Take the line that contains "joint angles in" and every line after it in the material below, and quote them exactly.

Start of Material provided

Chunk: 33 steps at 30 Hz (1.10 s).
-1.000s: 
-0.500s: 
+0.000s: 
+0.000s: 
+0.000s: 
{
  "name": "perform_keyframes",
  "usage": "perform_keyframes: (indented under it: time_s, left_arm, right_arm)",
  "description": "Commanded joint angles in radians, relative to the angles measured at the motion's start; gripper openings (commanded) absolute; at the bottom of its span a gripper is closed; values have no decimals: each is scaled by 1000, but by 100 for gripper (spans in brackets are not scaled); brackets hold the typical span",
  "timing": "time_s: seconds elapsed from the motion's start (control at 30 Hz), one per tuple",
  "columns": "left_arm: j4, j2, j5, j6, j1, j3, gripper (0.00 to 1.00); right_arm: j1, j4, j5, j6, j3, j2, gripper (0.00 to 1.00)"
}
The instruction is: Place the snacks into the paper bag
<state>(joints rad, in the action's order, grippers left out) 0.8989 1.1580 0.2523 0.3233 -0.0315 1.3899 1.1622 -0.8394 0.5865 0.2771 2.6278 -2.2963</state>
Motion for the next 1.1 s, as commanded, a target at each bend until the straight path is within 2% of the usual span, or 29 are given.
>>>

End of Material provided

### Exercise response
  "description": "Commanded joint angles in radians, relative to the angles measured at the motion's start; gripper openings (commanded) absolute; at the bottom of its span a gripper is closed; values have no decimals: each is scaled by 1000, but by 100 for gripper (spans in brackets are not scaled); brackets hold the typical span",
  "timing": "time_s: seconds elapsed from the motion's start (control at 30 Hz), one per tuple",
  "columns": "left_arm: j4, j2, j5, j6, j1, j3, gripper (0.00 to 1.00); right_arm: j1, j4, j5, j6, j3, j2, gripper (0.00 to 1.00)"
}
The instruction is: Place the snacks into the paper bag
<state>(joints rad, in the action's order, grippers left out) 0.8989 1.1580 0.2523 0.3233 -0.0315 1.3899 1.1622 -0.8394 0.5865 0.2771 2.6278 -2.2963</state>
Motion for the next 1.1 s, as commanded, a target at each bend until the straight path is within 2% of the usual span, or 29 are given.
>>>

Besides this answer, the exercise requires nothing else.